L'ex governatore lunedì mattina si è difeso alla Camera. Secondo i magistrati però la sua famiglia avrebbe avuto grossi interessi economici

Se l'ex governatore del Veneto Giancarlo Galan lunedì mattina ha preso la parola per difendersi dalla richiesta d'arresto spiccata dalla Procura di Venezia nei suoi confronti nell'ambito dello scandalo Mose, allontanando da sé ogni accusa, per i magistrati "parlano" le carte. Che continuano a essere oggetto di indagini e approfondimenti. Fatto sta che nella documentazione si parlerebbe di "cospicue operazioni commerciali nel Sud Est asiatico" nell'ordine di 50 milioni di dollari, trovate in documenti in possesso di un presunto prestanome, per le quali emergerebbe "la riconducibilità alla famiglia Galan".

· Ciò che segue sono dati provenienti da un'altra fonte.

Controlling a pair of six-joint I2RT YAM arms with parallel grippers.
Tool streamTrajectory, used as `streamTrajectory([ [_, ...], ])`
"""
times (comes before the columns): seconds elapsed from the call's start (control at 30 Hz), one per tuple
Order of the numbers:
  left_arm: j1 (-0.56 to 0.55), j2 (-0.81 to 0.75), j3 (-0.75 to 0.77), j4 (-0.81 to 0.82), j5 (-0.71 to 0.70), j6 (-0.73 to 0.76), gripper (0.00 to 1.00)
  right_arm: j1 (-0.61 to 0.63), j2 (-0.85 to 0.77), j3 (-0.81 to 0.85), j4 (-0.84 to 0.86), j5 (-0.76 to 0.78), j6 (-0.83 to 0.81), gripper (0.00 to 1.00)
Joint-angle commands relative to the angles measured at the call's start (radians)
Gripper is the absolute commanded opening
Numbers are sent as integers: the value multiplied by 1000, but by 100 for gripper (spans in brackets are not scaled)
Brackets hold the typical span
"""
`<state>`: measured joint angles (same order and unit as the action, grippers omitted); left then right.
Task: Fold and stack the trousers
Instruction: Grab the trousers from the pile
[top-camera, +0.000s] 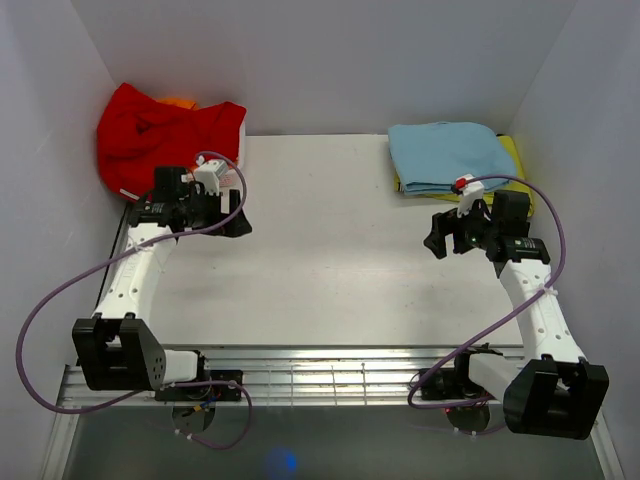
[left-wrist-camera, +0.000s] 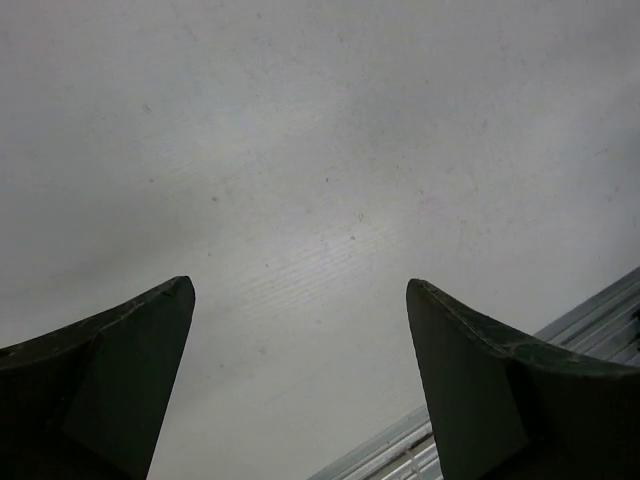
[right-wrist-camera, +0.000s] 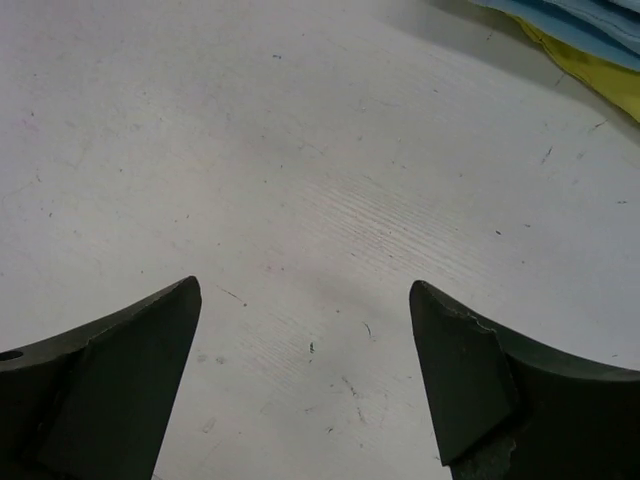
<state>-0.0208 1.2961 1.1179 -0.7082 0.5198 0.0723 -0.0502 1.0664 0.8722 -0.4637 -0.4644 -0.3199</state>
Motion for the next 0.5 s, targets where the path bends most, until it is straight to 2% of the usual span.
streamTrajectory([
  [0.0, 60, 14, 181, 12, -61, -26, 98, 0, -29, 36, 65, 29, 5, 90],
  [0.07, 113, 86, 282, 18, -66, -26, 98, 0, -33, 30, 97, 52, 4, 90],
  [0.1, 142, 115, 395, 19, -34, -38, 98, 0, -28, 31, 100, 53, -1, 90],
  [0.17, 197, 213, 512, 23, -38, -61, 98, 0, -11, 42, 102, 52, -2, 90],
  [0.2, 208, 248, 633, 19, -58, -62, 98, 1, -3, 47, 99, 52, -2, 90],
  [0.23, 217, 287, 696, 18, -145, -78, 98, 1, 9, 51, 99, 52, -1, 90],
  [0.33, 242, 420, 891, 36, -277, -75, 98, 1, 29, 59, 103, 35, 2, 90],
  [0.47, 292, 515, 959, 194, -388, -17, 98, 1, 55, 70, 109, -17, 27, 90],
])
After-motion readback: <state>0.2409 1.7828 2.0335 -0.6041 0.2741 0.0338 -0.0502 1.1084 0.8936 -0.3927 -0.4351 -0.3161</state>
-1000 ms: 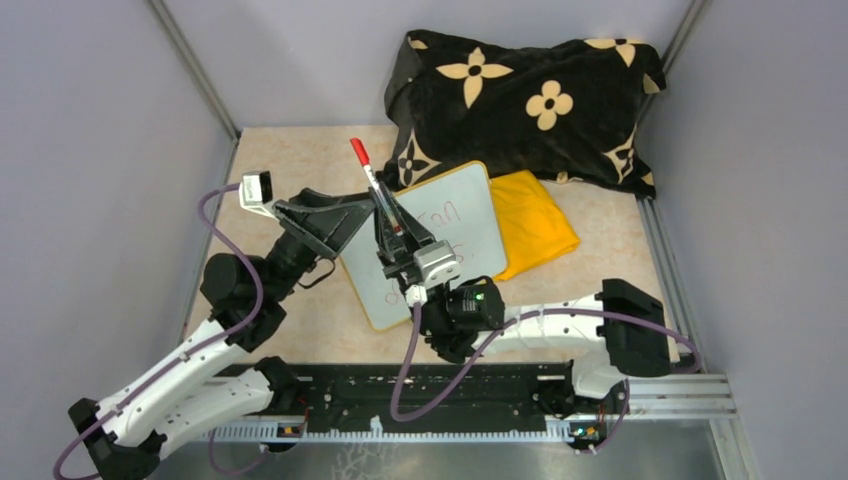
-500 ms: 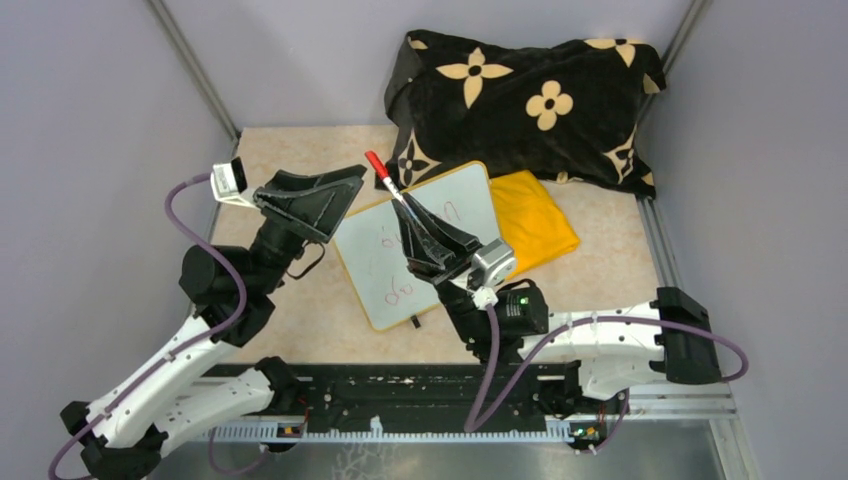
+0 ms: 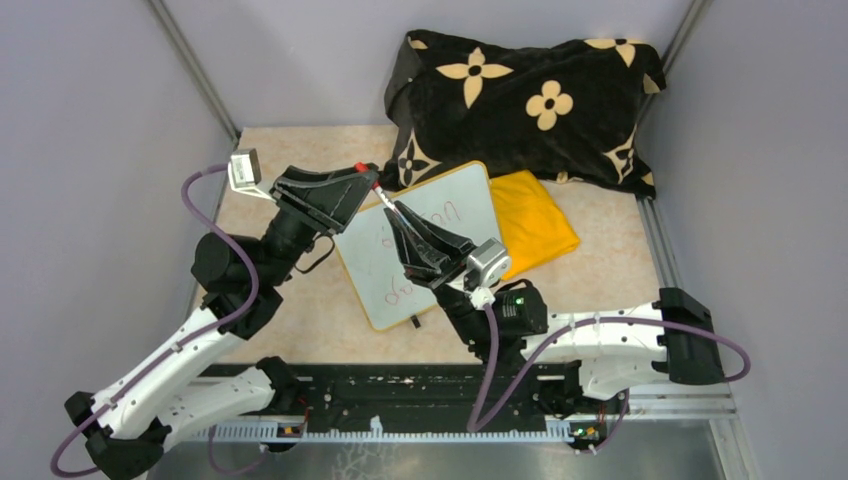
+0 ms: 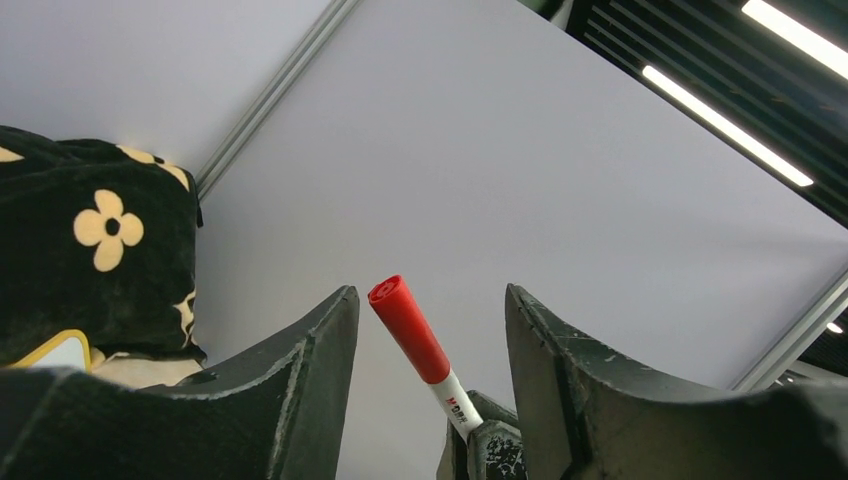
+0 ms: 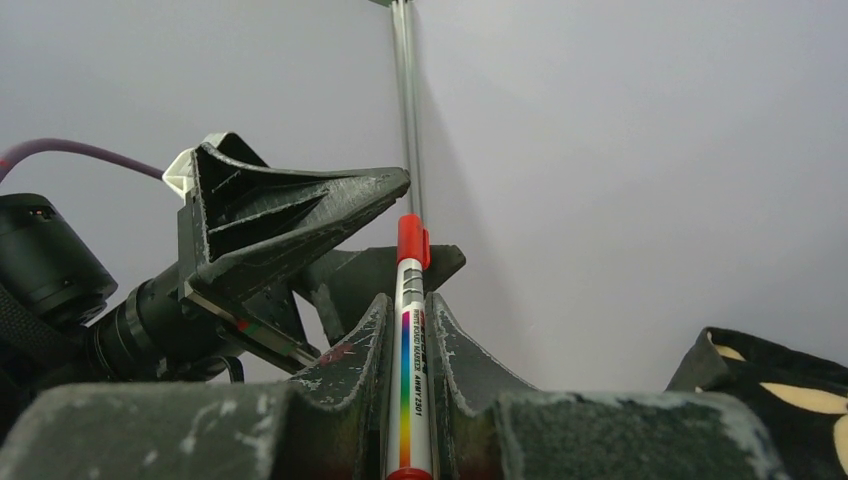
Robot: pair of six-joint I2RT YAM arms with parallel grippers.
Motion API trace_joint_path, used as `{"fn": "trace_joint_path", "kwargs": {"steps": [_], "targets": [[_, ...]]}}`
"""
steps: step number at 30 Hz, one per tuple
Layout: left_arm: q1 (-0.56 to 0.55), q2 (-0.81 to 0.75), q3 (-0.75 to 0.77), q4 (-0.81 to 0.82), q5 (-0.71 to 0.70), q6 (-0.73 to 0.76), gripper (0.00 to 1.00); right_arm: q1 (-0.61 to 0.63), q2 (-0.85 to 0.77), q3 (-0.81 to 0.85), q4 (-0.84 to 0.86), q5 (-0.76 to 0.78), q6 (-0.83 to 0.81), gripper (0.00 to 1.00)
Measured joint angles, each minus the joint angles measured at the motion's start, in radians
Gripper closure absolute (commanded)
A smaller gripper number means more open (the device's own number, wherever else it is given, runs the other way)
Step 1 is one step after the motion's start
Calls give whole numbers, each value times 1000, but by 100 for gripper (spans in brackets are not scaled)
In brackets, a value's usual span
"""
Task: Write a sentence on the whiteboard
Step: Close the whiteboard marker at the center of the board.
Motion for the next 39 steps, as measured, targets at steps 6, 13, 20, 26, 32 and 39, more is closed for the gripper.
{"fn": "trace_joint_path", "kwargs": {"steps": [6,13,20,26,32,39], "targets": [[0,0,0,0,0,0,50,0,-6,0,-2,1,0,100],[0,-8,0,-4,-6,0,60,0,-7,0,-1,0,0,100],[0,-7,0,-10,-11,-2,84,0,-7,0,3,-4,0,100],[-2,-4,0,19,10,-49,100,0,-8,-14,-14,-2,-4,100],[4,34,0,64,50,-113,100,1,3,-14,31,13,-50,100],[22,84,-46,168,64,-220,100,7,65,-13,154,79,-151,100]]}}
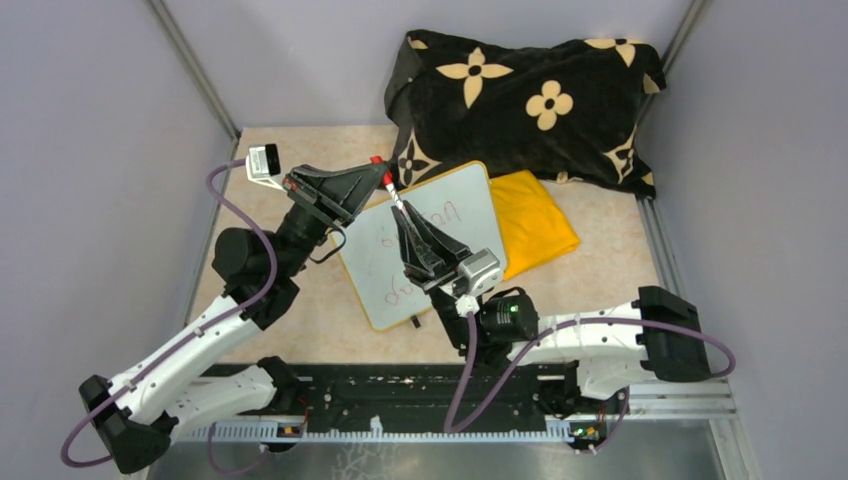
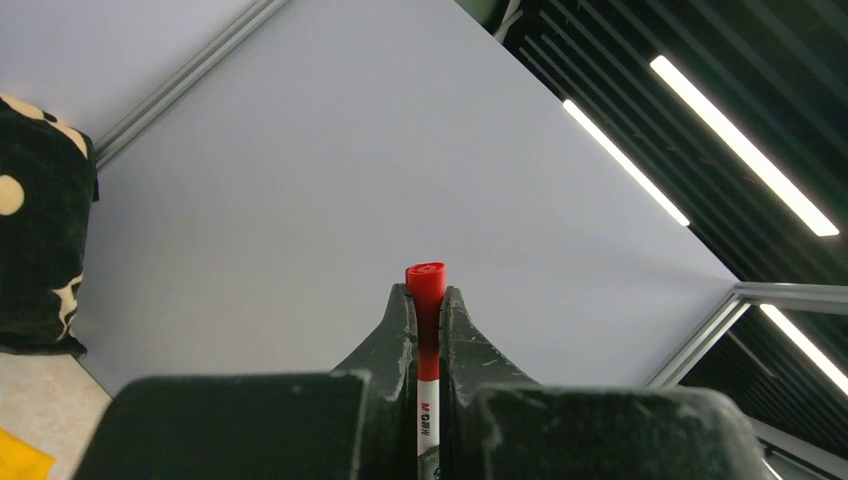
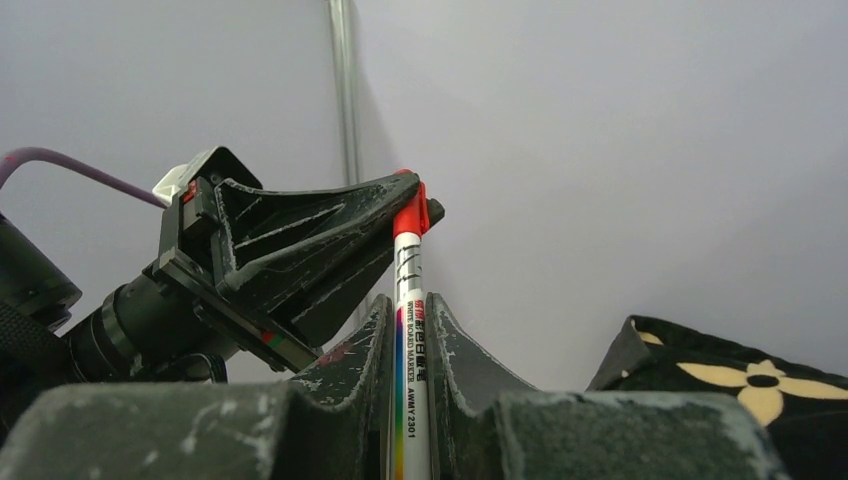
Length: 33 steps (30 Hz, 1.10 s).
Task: Write a sentence on the whiteboard
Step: Close the whiteboard marker at the center of the board.
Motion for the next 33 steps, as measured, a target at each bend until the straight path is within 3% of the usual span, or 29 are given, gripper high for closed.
{"fn": "trace_joint_path", "kwargs": {"steps": [26,33], "targets": [[6,3,-82,147,-117,-77,100,-23,110,108,19,34,8,100],[-6,-72,-112,99,-182,-37,78,-23,107,106,-35,5,25,100]]}}
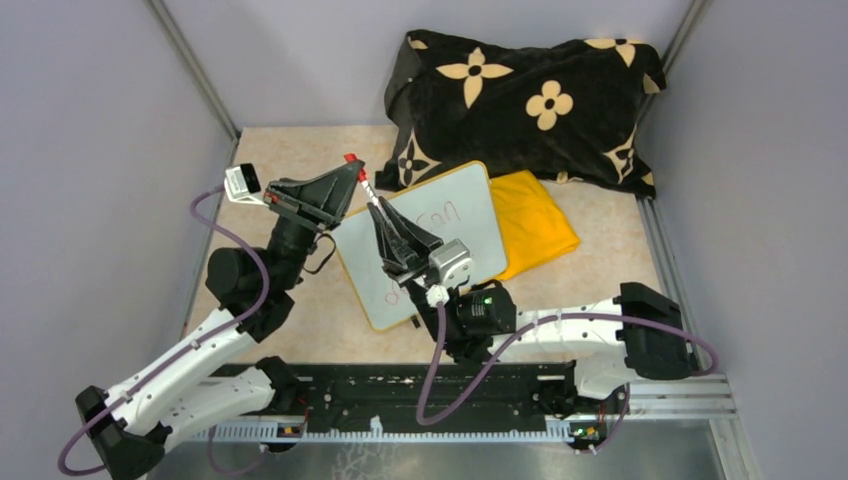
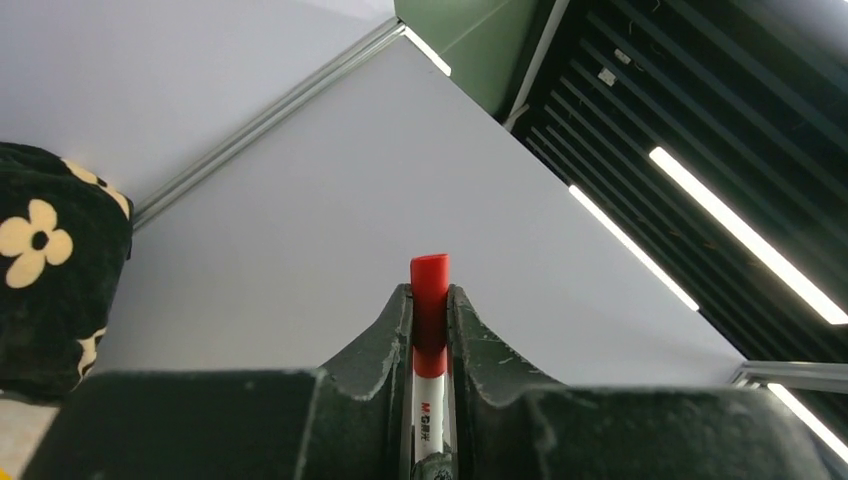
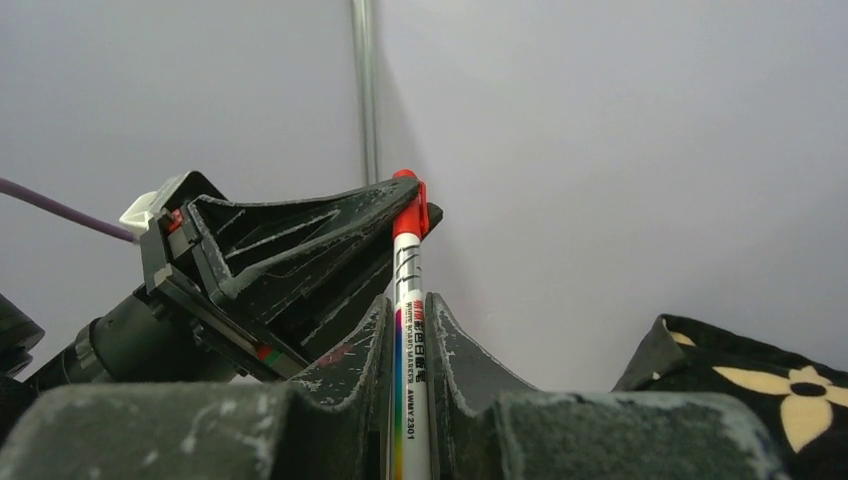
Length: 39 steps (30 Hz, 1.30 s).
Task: Write a sentence on the whiteboard
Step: Close the whiteboard marker at the center of the board.
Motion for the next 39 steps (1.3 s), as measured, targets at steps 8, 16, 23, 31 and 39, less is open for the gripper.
{"fn": "trace_joint_path", "kwargs": {"steps": [8,16,23,31,39], "targets": [[-61,-29,-14,-124,86,58,47,-55,-34,-1,-26,-18,20,100],[-63,-57,-15,-196,89,102,34,-60,-95,-26,-40,-29,45,100],[-63,-72,19,-235,62,188,30,-55,-153,-72,-119,-53,94,100],[-63,-56,106,-251,60,268,34,-47,-172,-81,-202,-91,158,100],[-63,-7,123,-290,77,283,44,-42,-172,-81,-233,-99,178,100]]}}
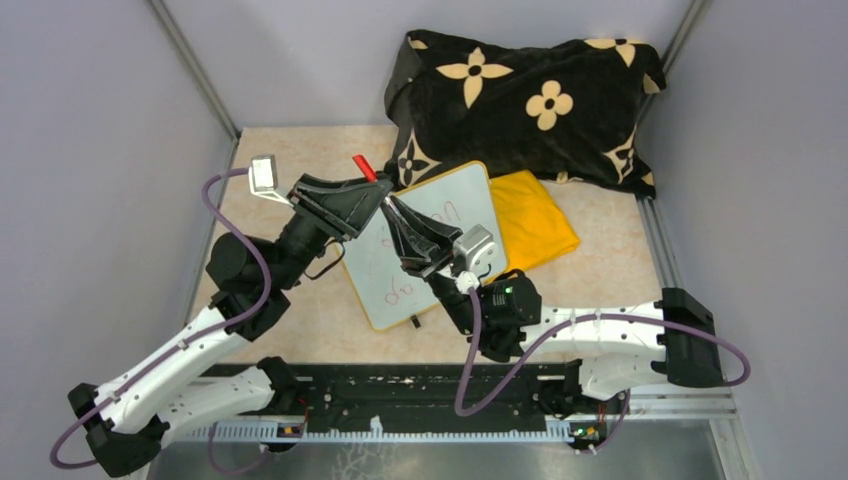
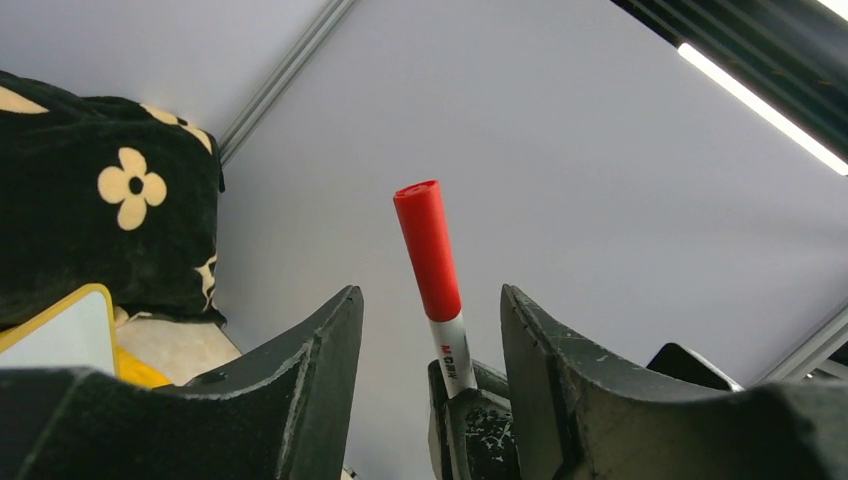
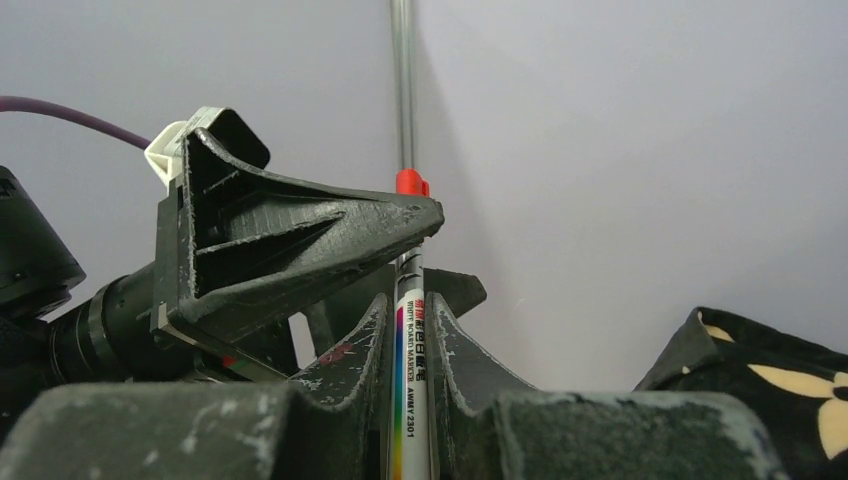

A queste operazioni - compravendite societarie soprattutto in Indonesia - i pm erano arrivati tramite documenti trovati dal Gico in possesso del prestanome in occasione di uno suo espatrio il 19 luglio 2013 in Indonesia. Il controllo all'aeroporto Marco Polo. I magistrati scrivono che la "riconducibilità alla famiglia Galan" emergerebbe da una serie di conversazioni intercettate tra lo stesso prestanome e la moglie, nel periodo in cui si diffuse la notizia del decesso della suocera di Galan. I coniugi, amici dei Galan, si sentono in obbligo di partecipare al funerale. In un intercettazione ambientale l'uomo parla con la moglie sull'opportunità di rinviare la partenza ed andare al funerale. "Senti - risponde la moglie - c'è un po' l'idea che tu sei là per lavoro per la storia del gas che Giancarlo è cosa a cui lui è molto sensibile... se stessimo andando a Rovigno ancora ancora... ma tu sei lì per lavoro! ... chiama Giancarlo ... digli che è la storia dell'Indonesia del gas spiegagli che è il gas ... che è la conclusione della vicenda del gas".

Rientrati in Italia - si legge sempre nella carte dell'inchiesta - i due riferiscono alla moglie di Galan di essere appena tornati dall'Indonesia e chiedono con urgenza un incontro. La sensazione, secondo i magistrati, è che tale urgenza fosse da ricondurre "proprio al controllo doganale e quindi all'acquisizione di documentazione che si ritiene riconducibile alla famiglia Galan".